Je fais partie de ceux qui critiquent Nolan sur ce coup. Pas parce que je voulais qu'on montre le Japon, mais parce que je n'ai pas ressenti vraiment par son prisme l'horreur de la situation. On le voit incrédule, gênée des félicitations par la suite, mais voilà, c'est tout. Bon sang c'est la pire arme créé, les répercussions (évidemment au Japon mais aussi dans l'histoire et la politique) ont été énormes, et pour moi le film est passé à côté, on ne ressent rien de très fort par les plans réalisés, ce qui fait perdre à l'intérêt de ce film d'après moi.

Klent081
31/10/2023 à 17:18

C'est justement ce qui fait que cette partie nous touche ! Ne pas tomber dans la facilité de montrer les explosions là-bas et découvrir la nouvelle de la même façon qu'à l'époque : par la radio, par les journaux et rester dans ce flou et les réactions des gens.

Jul
29/10/2023 à 11:59

On en vient à devoir se justifier de la manière dont on a construit son film maintenant face à des pseudos critiques qui s'abritent derrière une seule remarque d'un réalisateur (polémique). L'art du cinéma face à la démagogie populiste du café du commerce.

Ianception
25/10/2023 à 17:37

Triste époque de devoir lire des pseudos a la c## et des copié collés a la c## d'un flooder qui n'a PEUT-ÊTRE lui-même rien compris au film

Rorov94m
25/10/2023 à 11:19

En 1992, le journal du cinéma période Isabelle Giordano; il demande à être interviewé que par des des journalistes noirs. Giordano a servie la soupe avec le sourire.

Rorov94m
25/10/2023 à 11:16

Spike Lee, réalisateur raciste, mysogine et antisémite...
Donneur de leçon "humaniste" malgré ses accointances avec la nation de l'islam, blm et autre fratrie bêta/kappa afro centriste...
Pour ce qui est du cinéma: sa version de MALCOM X est plus que litigieuse historiquement parlant ont est au niveau de véracité digne de BOHEMIAN RAPSODY, c'est dire... Exit la rencontre entre le leader afro- américain et le Big Boss du KKK dans un dîner pour préparer un exode vers l'Afrique.
Sans oublier son navet MIRACLE A SANTA ANNA qui font passer les soldats noirs de ce récit pour des héros alors qu'ils ont pillés et violés à tout de bras...
Je préfère l'honnêteté intellectuelle et la démarche artistique de Nolan.

pierrevinception
25/10/2023 à 10:51

Triste époque décidément… ceux qui se plaignent de ça n'ont rien compris de plus au film.

Hunter Arrow
25/10/2023 à 09:40

En 2023, des gens, qui plus est journalistes, découvrent la notion de point de vue.
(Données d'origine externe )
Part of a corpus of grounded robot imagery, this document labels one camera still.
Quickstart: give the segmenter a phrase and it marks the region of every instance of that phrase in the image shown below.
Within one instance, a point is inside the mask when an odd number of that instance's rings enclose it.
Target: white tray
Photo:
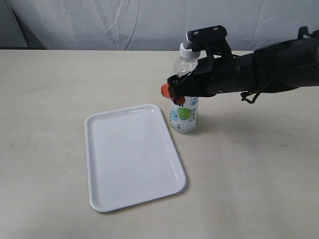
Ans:
[[[85,121],[89,198],[99,212],[181,191],[186,183],[159,107],[99,113]]]

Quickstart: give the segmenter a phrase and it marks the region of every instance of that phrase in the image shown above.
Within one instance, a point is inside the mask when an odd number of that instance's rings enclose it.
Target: table
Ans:
[[[89,205],[84,120],[152,103],[177,52],[0,51],[0,238],[279,239],[319,235],[319,88],[200,99],[170,129],[185,192],[100,214]]]
Oui, quand on réalise, on écrit, on peint, on photographie, on fixe un point de vue. Oppenheimer a ce mérite de la cohérence de son parti pris (comme Dunkerque d'ailleurs). Il s'attache à celui de ses protagonistes et le conserve jusqu'à la fin. Filmer Hiroshima et Nagasaki aurait sorti le film de sa cohérence narrative.

sylvinception
24/10/2023 à 19:10

Triste époque décidément... de plus ceux qui se plaignent à propos de ça n'ont, de plus, rien compris au film

Hasgarn
24/10/2023 à 15:55

Je peste souvent contre Nolan et sa capacité surhumaine à complexifier les trucs simple.
Mais enfin, il faut reconnaître quand il laisse tomber cette manie et quand il est frontal avec son sujet. Il a rarement autant fait dans le sensitif.
C'est hyper cohérent de ne pas montrer ce qu'il s'est passé au Japon :
1 - ça évite le pathos
2 - le point de vue est celui de Oppenheimer
3 - son explication est hyper juste.

S'il avait montré les bombes et leurs effets, Nolan aurait versé dans le voyeurisme. Et je commence à croire que les détracteurs de ce manque en sont.